═══ Given material

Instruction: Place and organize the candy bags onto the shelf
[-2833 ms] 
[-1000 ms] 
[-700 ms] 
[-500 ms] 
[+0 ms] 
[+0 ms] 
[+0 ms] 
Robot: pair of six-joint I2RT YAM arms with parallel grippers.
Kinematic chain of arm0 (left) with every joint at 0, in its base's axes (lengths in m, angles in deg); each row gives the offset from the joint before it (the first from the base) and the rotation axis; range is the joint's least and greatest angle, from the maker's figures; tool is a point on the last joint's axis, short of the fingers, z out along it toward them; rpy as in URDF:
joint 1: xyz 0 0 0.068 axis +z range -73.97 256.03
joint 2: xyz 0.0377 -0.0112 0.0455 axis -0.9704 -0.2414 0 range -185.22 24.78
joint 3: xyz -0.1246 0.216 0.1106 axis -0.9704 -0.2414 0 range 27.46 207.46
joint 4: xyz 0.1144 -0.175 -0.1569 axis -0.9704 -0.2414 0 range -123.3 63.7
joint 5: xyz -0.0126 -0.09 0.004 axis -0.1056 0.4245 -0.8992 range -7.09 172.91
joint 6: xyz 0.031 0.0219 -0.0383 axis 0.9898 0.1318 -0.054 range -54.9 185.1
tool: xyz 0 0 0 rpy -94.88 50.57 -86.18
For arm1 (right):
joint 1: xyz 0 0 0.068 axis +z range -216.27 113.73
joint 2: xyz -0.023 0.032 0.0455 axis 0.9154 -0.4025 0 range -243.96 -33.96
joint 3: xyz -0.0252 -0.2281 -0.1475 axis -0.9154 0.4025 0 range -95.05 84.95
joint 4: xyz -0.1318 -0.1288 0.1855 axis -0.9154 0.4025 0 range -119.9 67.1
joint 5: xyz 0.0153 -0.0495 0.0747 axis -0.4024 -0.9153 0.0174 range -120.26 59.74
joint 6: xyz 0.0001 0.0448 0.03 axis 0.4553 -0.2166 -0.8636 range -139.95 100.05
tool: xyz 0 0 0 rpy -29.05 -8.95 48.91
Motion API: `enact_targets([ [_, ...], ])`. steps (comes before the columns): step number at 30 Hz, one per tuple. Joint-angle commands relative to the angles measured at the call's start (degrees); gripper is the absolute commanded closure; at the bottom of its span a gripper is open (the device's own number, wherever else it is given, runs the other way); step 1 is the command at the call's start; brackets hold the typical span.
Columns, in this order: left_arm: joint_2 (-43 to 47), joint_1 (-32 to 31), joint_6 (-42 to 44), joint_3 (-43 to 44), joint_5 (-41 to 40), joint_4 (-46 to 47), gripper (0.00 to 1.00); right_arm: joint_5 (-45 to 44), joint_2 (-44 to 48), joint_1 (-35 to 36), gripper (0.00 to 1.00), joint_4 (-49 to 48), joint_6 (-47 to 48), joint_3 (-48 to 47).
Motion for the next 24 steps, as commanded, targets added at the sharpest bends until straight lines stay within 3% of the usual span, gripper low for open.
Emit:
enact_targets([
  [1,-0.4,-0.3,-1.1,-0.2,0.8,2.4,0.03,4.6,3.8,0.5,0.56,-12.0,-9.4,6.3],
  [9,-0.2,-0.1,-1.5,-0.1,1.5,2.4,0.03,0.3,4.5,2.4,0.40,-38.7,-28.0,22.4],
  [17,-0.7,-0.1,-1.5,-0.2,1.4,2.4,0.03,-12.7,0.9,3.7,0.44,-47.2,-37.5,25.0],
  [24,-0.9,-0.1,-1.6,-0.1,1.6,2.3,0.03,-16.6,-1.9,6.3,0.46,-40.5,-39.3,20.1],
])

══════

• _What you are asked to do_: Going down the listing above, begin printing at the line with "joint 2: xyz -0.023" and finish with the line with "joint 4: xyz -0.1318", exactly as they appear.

• _Expected output_:
joint 2: xyz -0.023 0.032 0.0455 axis 0.9154 -0.4025 0 range -243.96 -33.96
joint 3: xyz -0.0252 -0.2281 -0.1475 axis -0.9154 0.4025 0 range -95.05 84.95
joint 4: xyz -0.1318 -0.1288 0.1855 axis -0.9154 0.4025 0 range -119.9 67.1

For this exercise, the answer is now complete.